YOUR GOAL: Search term "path": please copy every line of the records below that contains it.

(Data excerpts)

....................

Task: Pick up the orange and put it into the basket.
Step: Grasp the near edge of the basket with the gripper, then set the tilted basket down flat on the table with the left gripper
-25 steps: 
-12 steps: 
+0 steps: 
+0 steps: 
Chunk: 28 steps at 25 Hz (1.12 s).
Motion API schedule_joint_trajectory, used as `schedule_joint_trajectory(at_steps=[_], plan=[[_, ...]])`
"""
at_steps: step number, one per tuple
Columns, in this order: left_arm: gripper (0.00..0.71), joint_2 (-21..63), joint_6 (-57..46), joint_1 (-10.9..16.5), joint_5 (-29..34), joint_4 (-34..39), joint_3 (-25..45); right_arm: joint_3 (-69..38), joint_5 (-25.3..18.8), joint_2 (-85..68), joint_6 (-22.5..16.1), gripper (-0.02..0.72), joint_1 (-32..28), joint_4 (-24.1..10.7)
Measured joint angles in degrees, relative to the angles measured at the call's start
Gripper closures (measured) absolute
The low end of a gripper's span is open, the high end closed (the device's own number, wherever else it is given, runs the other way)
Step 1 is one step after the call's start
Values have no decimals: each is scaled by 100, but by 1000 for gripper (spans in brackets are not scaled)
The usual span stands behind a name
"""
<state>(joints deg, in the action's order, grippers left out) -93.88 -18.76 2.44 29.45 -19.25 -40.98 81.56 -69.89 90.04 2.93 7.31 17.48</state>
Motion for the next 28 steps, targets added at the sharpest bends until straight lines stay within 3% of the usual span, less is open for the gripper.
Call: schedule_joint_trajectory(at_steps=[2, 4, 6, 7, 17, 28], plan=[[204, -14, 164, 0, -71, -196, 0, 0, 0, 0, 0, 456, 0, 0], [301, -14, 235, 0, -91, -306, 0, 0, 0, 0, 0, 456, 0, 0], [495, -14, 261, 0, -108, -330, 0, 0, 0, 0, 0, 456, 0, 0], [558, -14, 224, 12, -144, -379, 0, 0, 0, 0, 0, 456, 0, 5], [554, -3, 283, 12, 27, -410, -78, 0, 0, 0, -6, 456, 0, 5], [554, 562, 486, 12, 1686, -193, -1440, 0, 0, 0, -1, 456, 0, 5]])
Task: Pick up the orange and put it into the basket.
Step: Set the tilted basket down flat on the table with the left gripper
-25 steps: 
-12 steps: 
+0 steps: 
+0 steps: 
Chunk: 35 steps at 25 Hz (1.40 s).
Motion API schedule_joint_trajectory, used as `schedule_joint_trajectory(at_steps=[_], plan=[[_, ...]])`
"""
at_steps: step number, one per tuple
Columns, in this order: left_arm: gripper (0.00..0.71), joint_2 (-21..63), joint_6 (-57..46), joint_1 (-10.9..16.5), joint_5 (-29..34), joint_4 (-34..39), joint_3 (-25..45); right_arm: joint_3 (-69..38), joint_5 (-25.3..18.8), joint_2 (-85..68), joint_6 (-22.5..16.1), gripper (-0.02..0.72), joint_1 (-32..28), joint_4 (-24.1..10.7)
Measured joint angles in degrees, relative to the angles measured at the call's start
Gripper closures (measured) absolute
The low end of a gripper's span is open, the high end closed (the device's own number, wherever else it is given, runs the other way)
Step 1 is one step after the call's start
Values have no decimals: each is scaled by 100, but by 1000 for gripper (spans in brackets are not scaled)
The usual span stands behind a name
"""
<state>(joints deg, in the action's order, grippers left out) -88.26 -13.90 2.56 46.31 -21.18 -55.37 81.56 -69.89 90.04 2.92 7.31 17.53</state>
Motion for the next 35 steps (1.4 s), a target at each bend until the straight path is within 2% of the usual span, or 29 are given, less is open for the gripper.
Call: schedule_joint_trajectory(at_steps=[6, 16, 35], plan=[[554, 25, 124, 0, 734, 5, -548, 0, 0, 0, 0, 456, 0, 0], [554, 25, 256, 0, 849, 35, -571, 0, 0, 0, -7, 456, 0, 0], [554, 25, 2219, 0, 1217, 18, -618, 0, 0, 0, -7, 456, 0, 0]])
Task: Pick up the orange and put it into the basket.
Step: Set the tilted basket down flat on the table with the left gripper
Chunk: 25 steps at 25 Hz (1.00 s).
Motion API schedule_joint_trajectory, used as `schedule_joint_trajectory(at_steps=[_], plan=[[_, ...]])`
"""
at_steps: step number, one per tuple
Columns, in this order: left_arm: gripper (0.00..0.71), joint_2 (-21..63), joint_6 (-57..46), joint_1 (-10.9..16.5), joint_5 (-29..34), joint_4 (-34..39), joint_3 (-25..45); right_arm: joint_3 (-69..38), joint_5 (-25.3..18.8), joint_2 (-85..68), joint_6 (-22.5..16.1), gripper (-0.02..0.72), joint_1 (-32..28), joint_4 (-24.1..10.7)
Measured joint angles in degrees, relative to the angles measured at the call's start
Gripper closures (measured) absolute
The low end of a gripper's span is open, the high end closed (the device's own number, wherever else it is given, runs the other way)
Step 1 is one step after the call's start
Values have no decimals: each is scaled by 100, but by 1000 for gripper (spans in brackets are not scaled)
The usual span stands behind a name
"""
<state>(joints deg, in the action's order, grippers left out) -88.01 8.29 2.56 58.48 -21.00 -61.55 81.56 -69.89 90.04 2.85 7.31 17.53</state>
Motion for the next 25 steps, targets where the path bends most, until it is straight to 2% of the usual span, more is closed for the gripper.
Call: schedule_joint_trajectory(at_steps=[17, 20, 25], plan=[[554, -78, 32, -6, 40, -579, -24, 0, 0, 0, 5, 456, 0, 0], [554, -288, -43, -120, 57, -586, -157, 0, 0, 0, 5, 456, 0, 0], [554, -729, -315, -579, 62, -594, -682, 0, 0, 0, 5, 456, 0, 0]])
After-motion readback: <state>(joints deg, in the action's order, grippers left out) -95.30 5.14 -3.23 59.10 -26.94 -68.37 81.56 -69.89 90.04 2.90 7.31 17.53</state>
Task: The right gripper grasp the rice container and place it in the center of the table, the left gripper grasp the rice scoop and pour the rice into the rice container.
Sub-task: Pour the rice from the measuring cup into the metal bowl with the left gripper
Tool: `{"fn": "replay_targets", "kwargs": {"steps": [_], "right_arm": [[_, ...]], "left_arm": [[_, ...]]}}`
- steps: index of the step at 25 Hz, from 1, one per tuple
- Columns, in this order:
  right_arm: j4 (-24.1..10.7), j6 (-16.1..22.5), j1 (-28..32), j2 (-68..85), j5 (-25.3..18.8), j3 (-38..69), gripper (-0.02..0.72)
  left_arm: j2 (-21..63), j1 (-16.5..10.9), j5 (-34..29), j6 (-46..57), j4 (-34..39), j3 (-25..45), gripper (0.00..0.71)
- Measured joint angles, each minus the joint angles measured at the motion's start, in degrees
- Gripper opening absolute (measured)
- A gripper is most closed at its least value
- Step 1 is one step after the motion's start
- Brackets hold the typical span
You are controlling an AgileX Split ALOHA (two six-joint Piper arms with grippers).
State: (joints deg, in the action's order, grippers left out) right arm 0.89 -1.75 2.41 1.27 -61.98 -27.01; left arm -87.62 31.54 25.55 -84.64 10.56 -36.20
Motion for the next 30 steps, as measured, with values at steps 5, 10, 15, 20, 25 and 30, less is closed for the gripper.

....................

WRITTEN RESPONSE:
Motion for the next 35 steps (1.4 s), a target at each bend until the straight path is within 2% of the usual span, or 29 are given, less is open for the gripper.
Motion for the next 25 steps, targets where the path bends most, until it is straight to 2% of the usual span, more is closed for the gripper.

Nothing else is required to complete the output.